2012-02-23 12:07:56 UTC

Sure, if the performance penalty is really low, then that considerably
simplify our work. So, the first thing to do would be to benchmark the
real performance penalty between a 32 and 16 byte alignment.

gael

Post by Eamon Nerbonne
I happened across
http://stackoverflow.com/questions/6546275/what-are-the-alignment-restrictions-on-the-new-haswell-avx-gather-instruction,
which notes the fact that most AVX instructions don't actually require
alignment. Might it not thus be possible to simply use AVX everywhere, and
opportunistically use 32-byte alignment only where easy (for the extra
performance)?
(Sorry for the dead thread revival, if that's objectionable)
--Eamon

Post by Christoph Hertzberg
W.r.t porting to AVX: Be aware that there might be some pitfalls with
http://www.agner.org/optimize/blog/read.php?i=142

That is a good idea.
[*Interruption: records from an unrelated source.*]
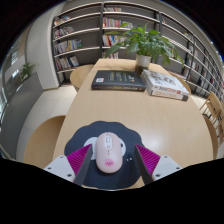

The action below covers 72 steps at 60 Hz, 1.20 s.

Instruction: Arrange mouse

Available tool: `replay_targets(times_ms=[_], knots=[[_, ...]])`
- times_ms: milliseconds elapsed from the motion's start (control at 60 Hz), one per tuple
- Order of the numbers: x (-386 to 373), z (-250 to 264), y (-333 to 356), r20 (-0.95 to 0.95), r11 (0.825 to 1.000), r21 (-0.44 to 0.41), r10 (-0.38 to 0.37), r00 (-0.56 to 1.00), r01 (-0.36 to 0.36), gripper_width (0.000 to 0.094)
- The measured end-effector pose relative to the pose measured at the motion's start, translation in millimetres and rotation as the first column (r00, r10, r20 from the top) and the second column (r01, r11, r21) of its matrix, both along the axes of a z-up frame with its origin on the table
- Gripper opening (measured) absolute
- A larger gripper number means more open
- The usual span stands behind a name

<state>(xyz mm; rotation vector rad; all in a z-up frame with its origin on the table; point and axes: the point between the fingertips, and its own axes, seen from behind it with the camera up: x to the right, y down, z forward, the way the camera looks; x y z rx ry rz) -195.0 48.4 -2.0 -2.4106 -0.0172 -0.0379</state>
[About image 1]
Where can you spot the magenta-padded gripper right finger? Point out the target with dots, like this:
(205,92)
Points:
(166,165)

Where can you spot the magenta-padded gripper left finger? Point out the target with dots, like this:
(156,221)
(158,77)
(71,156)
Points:
(60,165)

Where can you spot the pink computer mouse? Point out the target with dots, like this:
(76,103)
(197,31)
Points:
(108,153)

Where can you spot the dark cartoon-face mouse pad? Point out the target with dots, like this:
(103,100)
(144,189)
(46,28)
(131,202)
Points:
(110,127)

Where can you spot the white book with red lettering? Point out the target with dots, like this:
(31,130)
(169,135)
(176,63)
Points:
(170,95)

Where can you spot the group of wooden slat chairs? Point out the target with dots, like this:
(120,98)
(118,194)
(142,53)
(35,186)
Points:
(213,106)

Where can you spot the white illustrated book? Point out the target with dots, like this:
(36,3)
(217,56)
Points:
(160,80)

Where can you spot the black hardcover book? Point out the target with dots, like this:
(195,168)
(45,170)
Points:
(116,79)

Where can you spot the small green potted plant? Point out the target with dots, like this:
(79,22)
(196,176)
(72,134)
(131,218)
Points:
(26,70)

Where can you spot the green plant in white pot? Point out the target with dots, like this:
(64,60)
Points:
(146,40)

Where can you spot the grey bookshelf unit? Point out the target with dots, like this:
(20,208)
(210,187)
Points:
(101,30)

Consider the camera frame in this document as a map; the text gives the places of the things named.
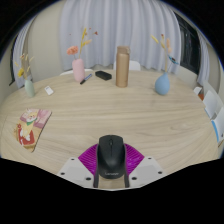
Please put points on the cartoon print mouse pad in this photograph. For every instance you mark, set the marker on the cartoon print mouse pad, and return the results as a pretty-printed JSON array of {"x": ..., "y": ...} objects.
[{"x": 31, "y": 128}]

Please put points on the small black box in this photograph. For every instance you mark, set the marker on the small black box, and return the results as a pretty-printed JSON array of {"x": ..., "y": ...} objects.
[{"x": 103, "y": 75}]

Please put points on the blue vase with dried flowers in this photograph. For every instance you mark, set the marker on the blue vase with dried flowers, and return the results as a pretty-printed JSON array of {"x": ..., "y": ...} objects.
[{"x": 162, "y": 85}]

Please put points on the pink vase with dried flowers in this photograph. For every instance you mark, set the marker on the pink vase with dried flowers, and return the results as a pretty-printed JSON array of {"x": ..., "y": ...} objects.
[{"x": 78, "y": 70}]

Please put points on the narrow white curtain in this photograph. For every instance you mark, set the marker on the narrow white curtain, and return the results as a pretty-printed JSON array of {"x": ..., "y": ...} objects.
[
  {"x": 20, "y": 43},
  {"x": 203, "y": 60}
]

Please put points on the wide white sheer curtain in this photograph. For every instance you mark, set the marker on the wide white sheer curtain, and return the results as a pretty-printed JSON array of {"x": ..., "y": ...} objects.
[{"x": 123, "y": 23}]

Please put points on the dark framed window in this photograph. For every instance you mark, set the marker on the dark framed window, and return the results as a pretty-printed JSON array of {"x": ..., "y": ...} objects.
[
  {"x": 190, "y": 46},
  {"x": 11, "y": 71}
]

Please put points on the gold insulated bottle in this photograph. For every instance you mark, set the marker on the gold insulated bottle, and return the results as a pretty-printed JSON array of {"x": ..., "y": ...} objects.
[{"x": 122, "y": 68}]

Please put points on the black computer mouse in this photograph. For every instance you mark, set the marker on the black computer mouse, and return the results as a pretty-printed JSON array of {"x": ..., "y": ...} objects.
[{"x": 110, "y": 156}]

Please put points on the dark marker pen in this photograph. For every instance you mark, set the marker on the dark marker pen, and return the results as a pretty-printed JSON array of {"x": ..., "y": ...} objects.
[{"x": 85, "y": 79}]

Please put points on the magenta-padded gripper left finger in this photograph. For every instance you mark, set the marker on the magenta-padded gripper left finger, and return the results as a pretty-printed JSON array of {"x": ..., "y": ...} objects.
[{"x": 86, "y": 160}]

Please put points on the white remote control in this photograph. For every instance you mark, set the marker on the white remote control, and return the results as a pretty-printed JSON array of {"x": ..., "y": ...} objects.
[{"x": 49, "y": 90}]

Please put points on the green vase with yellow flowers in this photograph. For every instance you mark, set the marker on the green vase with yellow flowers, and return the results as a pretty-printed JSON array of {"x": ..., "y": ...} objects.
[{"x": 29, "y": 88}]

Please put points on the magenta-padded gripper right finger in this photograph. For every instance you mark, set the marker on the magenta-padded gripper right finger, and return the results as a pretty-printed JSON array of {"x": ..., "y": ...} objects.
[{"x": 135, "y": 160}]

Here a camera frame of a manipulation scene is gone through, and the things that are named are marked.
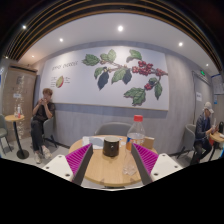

The fixed size objects would be very small
anyway, so not using AVX wouldn't hurt much.
Would it be any easier for implementing AVX for just the dynamic objects?

Post by Benoit Jacob
In any case, I think we should start by doing AVX for dynamic-size
objects only, it will be time to think about fixed-size later.
Benoit

Post by Rhys Ulerich
Thank you for the pointer to the blog,
Rhys

--
Rohit Garg
http://rpg-314.blogspot.com/
Graduate Student
Applied and Engineering Physics
Cornell University

Rohit Garg

2011-12-07 17:05:20 UTC

If you compile with -mavx, there will be no SSE code generated by GCC.
The SSE intrinsics will compile to corresponding AVX intrinsics. So
this penalty is not much of a bother.